Background There is controversy about associations between total dietary fatty acids, their classes (saturated fatty acids [SFAs], monounsaturated fatty acids, and polyunsaturated fatty acids), and risk of coronary heart disease (CHD). Specifically, the relevance of food sources of SFAs to CHD associations is uncertain. Methods and Results We conducted a case-cohort study involving 10 529 incident CHD cases and a random subcohort of 16 730 adults selected from a cohort of 385 747 participants in 9 countries of the EPIC (European Prospective Investigation into Cancer and Nutrition) study.
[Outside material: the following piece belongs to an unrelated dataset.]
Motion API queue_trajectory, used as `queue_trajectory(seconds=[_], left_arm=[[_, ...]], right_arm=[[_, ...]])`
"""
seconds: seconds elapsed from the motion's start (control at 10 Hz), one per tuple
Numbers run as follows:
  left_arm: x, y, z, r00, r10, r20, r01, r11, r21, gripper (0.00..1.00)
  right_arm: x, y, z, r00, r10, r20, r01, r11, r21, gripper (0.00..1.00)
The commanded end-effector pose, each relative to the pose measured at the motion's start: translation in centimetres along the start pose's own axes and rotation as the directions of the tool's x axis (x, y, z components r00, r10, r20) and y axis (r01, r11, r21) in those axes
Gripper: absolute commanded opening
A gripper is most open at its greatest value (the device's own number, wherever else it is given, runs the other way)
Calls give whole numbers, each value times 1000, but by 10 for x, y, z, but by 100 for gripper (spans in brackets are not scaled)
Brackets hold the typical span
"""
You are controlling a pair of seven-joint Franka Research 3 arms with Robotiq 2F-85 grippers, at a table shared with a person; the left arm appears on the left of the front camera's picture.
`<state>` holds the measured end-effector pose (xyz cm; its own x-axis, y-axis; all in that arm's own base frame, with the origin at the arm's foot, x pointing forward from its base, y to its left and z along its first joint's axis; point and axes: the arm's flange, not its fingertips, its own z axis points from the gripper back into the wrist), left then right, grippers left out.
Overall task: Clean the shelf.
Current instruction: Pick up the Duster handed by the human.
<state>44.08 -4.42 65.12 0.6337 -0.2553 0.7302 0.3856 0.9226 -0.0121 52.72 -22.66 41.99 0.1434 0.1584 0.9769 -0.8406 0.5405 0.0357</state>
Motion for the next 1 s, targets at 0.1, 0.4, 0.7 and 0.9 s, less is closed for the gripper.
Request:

We estimated multivariable adjusted country-specific hazard ratios (HRs) and 95% CIs per 5% of energy intake from dietary fatty acids, with and without isocaloric macronutrient substitutions, using Prentice-weighted Cox regression models and pooled results using random-effects meta-analysis. We found no evidence for associations of the consumption of total or fatty acid classes with CHD, regardless of macronutrient substitutions. In analyses considering food sources, CHD incidence was lower per 1% higher energy intake of SFAs from yogurt (HR, 0.93 [95% CI, 0.88-0.99]), cheese (HR, 0.98 [95% CI, 0.96-1.00]), and fish (HR, 0.87 [95% CI, 0.75-1.00]), but higher for SFAs from red meat (HR, 1.07 [95% CI, 1.02-1.12]) and butter (HR, 1.02 [95% CI, 1.00-1.04]). Conclusions This observational study found no strong associations of total fatty acids, SFAs, monounsaturated fatty acids, and polyunsaturated fatty acids, with incident CHD. By contrast, we found associations of SFAs with CHD in opposite directions dependent on the food source. These findings should be further confirmed, but support public health recommendations to consider food sources alongside the macronutrients they contain, and suggest the importance of the overall food matrix.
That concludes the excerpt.